Supernanny and Gordon Ramsey... 
Hmmm, not sure if I want to jump in this conversation or not... :think:

(Although listening to Gerard Butler does make me go weak in the knees.)


----------



## tinyliny (Oct 31, 2009)

That's why so many furreners make it on US tv/movies: Cause we think they are smart due to their accents.


----------



## COWCHICK77 (Jun 21, 2010)

^^ I don't blame you....


----------



## COWCHICK77 (Jun 21, 2010)

tinyliny said:


> That's why so many furreners make it on US tv/movies: Cause we think they are smart due to their accents.


Bah ha aha! Especially to us hillbillies out in the boooshes


----------



## MHFoundation Quarters (Feb 23, 2011)

I should know not to read your threads AC. I can't quit laughing long enough to type an intelligent response :lol:


----------



## COWCHICK77 (Jun 21, 2010)

Boy isn't that the truth!


----------



## COWCHICK77 (Jun 21, 2010)

No one else shared their strange crush....come on kiddies don't be shy!


----------



## Lockwood (Nov 8, 2011)

COWCHICK77 said:


> No one else shared their strange crush....come on kiddies don't be shy!

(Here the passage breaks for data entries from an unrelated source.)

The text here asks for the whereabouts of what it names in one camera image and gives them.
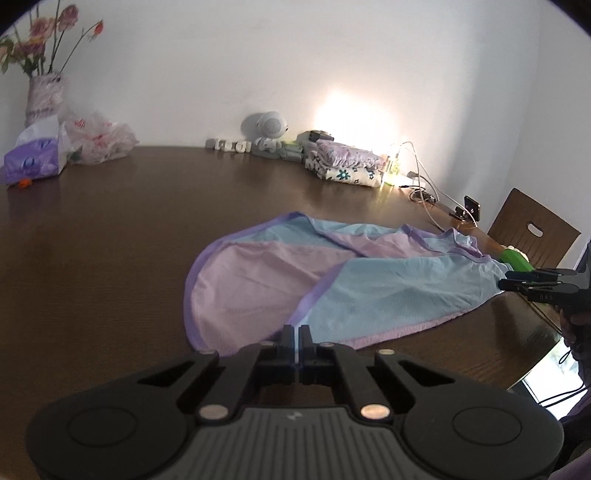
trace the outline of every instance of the flower vase
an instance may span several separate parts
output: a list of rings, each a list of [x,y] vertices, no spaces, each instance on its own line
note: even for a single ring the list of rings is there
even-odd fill
[[[65,81],[60,73],[47,73],[29,80],[29,95],[25,110],[25,127],[36,121],[66,113]]]

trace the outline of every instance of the dark brown tabletop
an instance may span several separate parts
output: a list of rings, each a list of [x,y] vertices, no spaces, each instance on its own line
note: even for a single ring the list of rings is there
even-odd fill
[[[0,477],[37,478],[24,432],[43,404],[190,351],[184,280],[215,239],[300,210],[437,232],[406,194],[319,180],[301,164],[144,147],[0,192]],[[443,226],[460,226],[437,208]],[[499,245],[477,229],[483,251]],[[508,388],[558,341],[516,294],[385,346]],[[283,390],[270,401],[293,395]]]

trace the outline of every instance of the metal pin
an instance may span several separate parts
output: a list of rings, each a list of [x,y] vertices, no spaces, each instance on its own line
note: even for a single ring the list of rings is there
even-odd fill
[[[205,405],[199,409],[199,416],[206,420],[221,420],[228,416],[228,409],[223,405]]]
[[[361,408],[361,416],[368,420],[382,420],[388,415],[390,415],[390,409],[379,403],[370,403]]]

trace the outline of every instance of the chair backrest
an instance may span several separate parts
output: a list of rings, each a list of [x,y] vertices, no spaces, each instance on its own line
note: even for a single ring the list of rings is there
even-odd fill
[[[580,232],[525,193],[513,189],[488,235],[513,245],[536,267],[556,268]]]

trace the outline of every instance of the wall
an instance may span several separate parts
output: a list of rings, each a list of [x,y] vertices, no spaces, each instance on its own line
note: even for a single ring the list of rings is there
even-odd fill
[[[582,233],[564,267],[591,238],[590,179],[591,38],[543,0],[537,74],[502,198],[519,188]]]
[[[129,122],[143,144],[242,138],[243,120],[269,109],[293,138],[323,128],[377,153],[411,139],[440,186],[492,221],[535,72],[537,0],[77,3],[105,32],[65,71],[76,111]],[[3,151],[23,80],[1,80]]]

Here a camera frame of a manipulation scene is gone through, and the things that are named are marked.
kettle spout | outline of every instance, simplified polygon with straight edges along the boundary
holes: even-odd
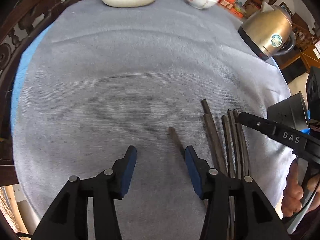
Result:
[[[270,5],[268,5],[265,1],[263,1],[260,12],[268,12],[268,11],[274,11],[274,9]]]

blue sticker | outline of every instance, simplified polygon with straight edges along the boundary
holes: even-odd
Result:
[[[275,48],[279,47],[282,44],[282,37],[279,34],[273,34],[271,36],[271,44]]]

kettle handle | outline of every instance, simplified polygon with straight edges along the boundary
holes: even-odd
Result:
[[[293,47],[296,45],[296,35],[294,34],[293,31],[291,31],[289,39],[290,41],[288,42],[288,44],[285,45],[284,47],[281,47],[281,49],[279,49],[278,52],[275,53],[273,56],[284,55],[293,49]]]

gray container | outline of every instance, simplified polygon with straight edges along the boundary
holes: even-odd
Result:
[[[270,106],[267,110],[267,118],[299,131],[309,128],[307,107],[301,91]]]

blue gripper pad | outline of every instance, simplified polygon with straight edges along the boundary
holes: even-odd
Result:
[[[130,152],[128,152],[130,154],[130,157],[128,159],[127,167],[124,170],[122,177],[121,177],[121,192],[120,192],[120,194],[122,197],[124,197],[124,195],[128,193],[133,170],[134,170],[134,167],[135,167],[136,161],[137,161],[137,149],[134,146],[130,146],[128,148],[128,150],[130,150]]]
[[[188,168],[188,173],[191,178],[193,189],[195,190],[195,193],[199,196],[199,198],[202,198],[203,196],[202,181],[201,181],[201,176],[196,168],[195,157],[198,158],[193,147],[187,146],[185,150],[184,160]]]

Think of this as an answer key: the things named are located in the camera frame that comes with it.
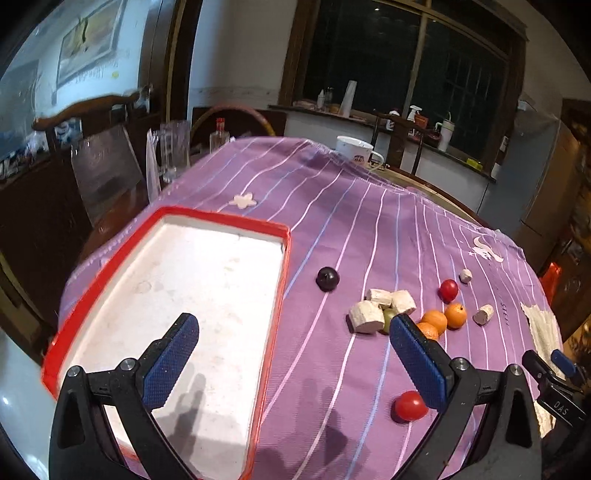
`small orange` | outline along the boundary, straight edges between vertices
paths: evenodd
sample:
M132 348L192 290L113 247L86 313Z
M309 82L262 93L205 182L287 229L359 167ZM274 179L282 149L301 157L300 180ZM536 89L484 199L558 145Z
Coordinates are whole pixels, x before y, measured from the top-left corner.
M452 303L445 309L447 326L453 330L461 328L466 323L468 313L461 303Z
M443 335L447 328L447 317L442 314L439 310L429 310L425 312L421 322L430 323L437 329L439 335Z
M437 329L427 322L417 323L417 327L422 331L423 335L429 340L439 340L439 333Z

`window frame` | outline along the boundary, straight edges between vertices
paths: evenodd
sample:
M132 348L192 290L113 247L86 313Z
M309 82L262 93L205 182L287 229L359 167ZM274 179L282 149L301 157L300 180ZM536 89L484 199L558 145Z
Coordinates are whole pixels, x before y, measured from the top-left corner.
M314 32L316 30L321 1L322 0L298 0L297 2L294 21L291 27L290 42L285 56L281 89L278 97L278 104L281 106L292 106L295 100L303 98L304 82L306 81L310 51ZM491 15L497 16L515 33L515 37L513 41L511 41L511 48L509 49L509 52L506 53L477 32L474 32L460 22L449 18L447 15L433 10L431 8L431 0L425 0L424 5L414 0L371 1L376 2L377 4L385 4L401 8L420 15L421 17L415 57L402 109L403 116L408 114L412 102L425 46L429 20L435 20L456 30L458 33L486 48L493 55L507 63L508 67L505 70L501 90L501 101L496 109L482 158L477 159L483 165L482 171L486 174L490 174L495 166L495 161L499 154L499 147L501 146L503 137L511 130L515 118L515 112L517 110L517 102L523 89L525 75L525 48L527 45L525 25L500 5L493 6L487 1L473 0L482 8L489 11ZM459 153L459 156L468 158L467 154L455 149L454 151Z

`white cup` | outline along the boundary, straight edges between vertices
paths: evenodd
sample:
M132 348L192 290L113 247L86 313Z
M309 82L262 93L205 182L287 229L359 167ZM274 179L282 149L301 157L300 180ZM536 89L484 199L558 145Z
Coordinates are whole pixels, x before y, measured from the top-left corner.
M343 135L337 137L335 150L342 153L349 161L357 165L367 168L369 171L374 171L384 165L385 160L378 152L374 152L374 146L371 143L364 142L358 138L345 137ZM380 159L377 167L370 167L369 160L375 155Z
M452 139L453 131L456 129L456 126L449 120L444 120L443 123L435 124L435 130L438 128L441 129L441 139L437 149L445 152L447 151L447 147L449 146L449 142Z

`purple striped tablecloth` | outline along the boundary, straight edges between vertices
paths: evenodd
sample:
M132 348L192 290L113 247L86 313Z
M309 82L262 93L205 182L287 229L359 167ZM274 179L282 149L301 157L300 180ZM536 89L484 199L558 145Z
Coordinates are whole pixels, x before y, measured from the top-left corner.
M244 193L257 205L228 205ZM443 308L437 297L442 280L470 269L474 280L460 286L458 300L470 316L487 303L496 315L485 327L468 320L440 343L452 358L464 356L483 369L520 363L533 348L520 302L548 309L523 252L502 233L343 163L323 145L254 138L203 159L80 265L66 285L61 321L118 245L163 205L273 220L292 231L254 480L390 479L433 422L435 412L408 425L390 420L392 400L414 387L386 336L349 333L345 315L367 288L410 291L418 320L426 310ZM477 236L505 261L476 255ZM314 282L326 265L341 275L330 294ZM445 475L461 465L481 415L477 408Z

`black ball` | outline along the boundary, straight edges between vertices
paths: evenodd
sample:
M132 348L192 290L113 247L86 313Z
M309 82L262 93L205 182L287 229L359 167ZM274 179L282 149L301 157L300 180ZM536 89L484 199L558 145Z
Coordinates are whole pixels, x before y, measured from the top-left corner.
M332 267L322 267L316 275L316 284L323 292L333 291L339 282L339 273Z

Um, Gerard Butler.. I mean did you see the costumes in 300? :shock:
Oh, wait, that's a normal crush...
I'll have to see if I can think of an odd one.


----------



## COWCHICK77 (Jun 21, 2010)

Yeppers...like that one! ^^^


----------



## DrumRunner (Jan 26, 2011)

:rofl: I am dying over here..This just made my night..

Have to do it..










Gerard Butler is delicious..but I love me some Kellan Lutz.


----------



## tinyliny (Oct 31, 2009)

I alway imagin Amazin' sitting on the porch with a spitoon and some buddies sittin' around playing banjo and a washtub bass and saw and mouth harp. 
And he's tellin' yarns and they all are slappin' their thighs and guffawin and spittin' tabacky and the hounds are bayin, and the moon shine's flowin' and . . . .


----------



## MHFoundation Quarters (Feb 23, 2011)

COWCHICK77 said:


> No one else shared their strange crush....come on kiddies don't be shy!


Well, when I was in 1st grade I had a major crush on Joey from New kids on the block. :shock: I even had the dinner plate sized button to wear on my stonewashed jean jacket. I was the coolest kid in 1st grade because I got to take friends to see them for my birthday. How sad to have to say that was the first concert I ever went to. 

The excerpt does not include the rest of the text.